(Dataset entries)
=-=-=

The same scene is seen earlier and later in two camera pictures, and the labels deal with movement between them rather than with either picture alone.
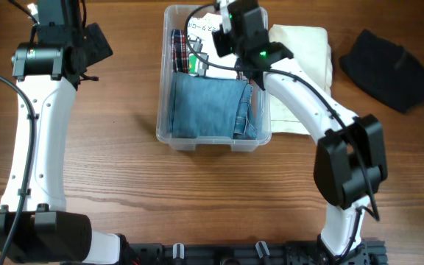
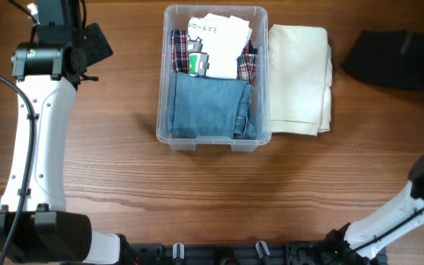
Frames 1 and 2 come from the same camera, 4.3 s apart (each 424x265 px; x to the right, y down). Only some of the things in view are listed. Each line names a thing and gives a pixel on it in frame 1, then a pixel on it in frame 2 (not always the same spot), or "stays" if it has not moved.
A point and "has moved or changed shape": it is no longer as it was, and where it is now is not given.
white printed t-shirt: [200, 33] stays
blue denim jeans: [210, 107] stays
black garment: [387, 71] has moved or changed shape
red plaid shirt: [180, 54] stays
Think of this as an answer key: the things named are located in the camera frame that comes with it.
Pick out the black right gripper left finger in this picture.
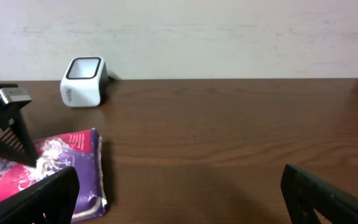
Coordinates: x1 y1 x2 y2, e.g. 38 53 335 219
0 166 80 223

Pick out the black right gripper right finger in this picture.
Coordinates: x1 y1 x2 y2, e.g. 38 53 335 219
280 164 358 223

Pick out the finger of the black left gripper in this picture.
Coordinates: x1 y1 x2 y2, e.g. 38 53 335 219
0 84 39 167

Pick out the purple red snack packet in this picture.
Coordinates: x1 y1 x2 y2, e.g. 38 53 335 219
0 128 108 223

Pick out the white barcode scanner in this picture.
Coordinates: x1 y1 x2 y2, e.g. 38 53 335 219
60 56 109 108

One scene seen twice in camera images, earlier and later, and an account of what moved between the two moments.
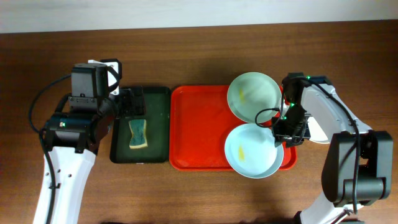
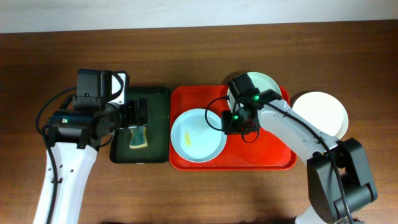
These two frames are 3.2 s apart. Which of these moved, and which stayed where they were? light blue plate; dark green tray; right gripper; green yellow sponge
Moved: light blue plate; right gripper
Stayed: green yellow sponge; dark green tray
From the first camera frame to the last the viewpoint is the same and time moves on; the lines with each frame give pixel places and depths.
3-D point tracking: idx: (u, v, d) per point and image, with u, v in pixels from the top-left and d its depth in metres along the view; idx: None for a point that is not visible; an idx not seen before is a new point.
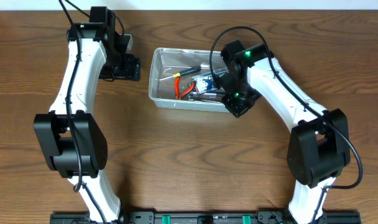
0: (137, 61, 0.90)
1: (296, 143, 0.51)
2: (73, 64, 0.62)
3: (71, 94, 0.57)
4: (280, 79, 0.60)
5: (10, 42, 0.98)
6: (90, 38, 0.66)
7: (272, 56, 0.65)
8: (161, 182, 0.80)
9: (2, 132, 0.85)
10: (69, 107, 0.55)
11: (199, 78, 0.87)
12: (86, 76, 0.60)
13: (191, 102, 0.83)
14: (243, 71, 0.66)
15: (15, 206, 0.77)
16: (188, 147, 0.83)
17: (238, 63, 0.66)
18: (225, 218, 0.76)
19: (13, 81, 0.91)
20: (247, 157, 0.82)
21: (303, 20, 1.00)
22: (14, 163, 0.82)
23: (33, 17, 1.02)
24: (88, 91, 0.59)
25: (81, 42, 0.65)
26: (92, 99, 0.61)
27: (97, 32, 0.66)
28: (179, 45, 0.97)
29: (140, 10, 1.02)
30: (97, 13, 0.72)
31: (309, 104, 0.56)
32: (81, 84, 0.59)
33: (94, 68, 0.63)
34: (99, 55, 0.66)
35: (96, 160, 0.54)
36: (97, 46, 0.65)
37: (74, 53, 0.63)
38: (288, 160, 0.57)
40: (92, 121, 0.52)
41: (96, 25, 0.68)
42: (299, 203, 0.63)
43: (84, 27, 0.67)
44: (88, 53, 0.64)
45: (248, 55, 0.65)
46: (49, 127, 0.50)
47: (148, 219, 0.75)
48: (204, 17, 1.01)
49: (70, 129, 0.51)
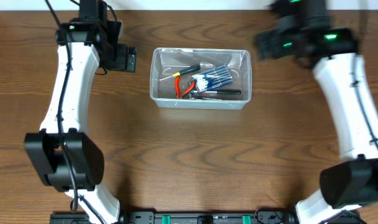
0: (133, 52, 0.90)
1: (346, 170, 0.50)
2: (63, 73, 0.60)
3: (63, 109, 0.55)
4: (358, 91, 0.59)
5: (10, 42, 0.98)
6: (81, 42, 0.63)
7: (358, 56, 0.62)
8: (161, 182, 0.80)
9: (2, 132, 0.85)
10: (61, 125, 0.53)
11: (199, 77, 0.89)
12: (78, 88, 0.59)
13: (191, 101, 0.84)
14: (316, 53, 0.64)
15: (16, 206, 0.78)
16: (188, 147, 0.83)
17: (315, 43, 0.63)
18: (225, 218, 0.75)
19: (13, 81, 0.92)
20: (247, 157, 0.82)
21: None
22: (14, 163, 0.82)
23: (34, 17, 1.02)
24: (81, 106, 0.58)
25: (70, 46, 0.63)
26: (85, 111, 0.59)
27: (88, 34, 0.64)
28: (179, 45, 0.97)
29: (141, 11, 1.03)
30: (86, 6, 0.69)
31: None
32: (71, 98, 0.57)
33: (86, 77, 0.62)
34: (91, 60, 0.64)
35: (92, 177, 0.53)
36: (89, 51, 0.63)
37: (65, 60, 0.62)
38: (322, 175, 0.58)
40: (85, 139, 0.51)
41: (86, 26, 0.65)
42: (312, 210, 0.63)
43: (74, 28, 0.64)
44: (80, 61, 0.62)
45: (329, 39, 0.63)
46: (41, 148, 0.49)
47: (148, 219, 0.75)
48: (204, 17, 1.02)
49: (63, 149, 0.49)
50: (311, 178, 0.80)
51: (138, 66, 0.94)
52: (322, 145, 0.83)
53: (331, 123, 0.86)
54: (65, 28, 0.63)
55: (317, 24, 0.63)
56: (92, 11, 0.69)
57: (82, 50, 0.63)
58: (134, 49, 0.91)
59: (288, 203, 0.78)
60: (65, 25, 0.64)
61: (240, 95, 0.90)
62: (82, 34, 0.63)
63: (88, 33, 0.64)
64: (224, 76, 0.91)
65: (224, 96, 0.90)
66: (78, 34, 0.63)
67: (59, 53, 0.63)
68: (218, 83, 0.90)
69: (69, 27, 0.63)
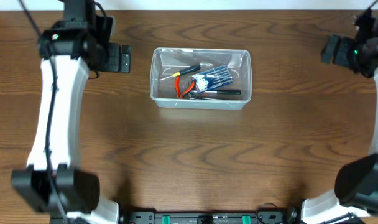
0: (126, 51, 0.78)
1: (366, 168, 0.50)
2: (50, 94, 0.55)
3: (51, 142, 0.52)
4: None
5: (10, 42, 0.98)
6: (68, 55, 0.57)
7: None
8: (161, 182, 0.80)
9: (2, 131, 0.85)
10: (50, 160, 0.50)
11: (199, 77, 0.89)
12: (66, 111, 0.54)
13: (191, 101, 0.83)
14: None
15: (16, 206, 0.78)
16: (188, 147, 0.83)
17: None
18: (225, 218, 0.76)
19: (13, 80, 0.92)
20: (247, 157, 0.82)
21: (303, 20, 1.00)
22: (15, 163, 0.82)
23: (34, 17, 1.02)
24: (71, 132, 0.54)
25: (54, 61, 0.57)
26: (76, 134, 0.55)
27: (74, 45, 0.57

=-=-=

> _Task details_: Pictures are to be left out. Write out only the lines above starting at the one with "Think of this" and ending at the one with "Pick out the black right gripper right", both lines included, exactly.

> _Answer for this exercise_:
Think of this as an answer key: the things named are located in the camera frame that comes with it.
Pick out the black right gripper left finger in this picture.
Coordinates: x1 y1 x2 y2, e.g. 38 53 335 219
0 166 80 223

Pick out the black right gripper right finger in this picture.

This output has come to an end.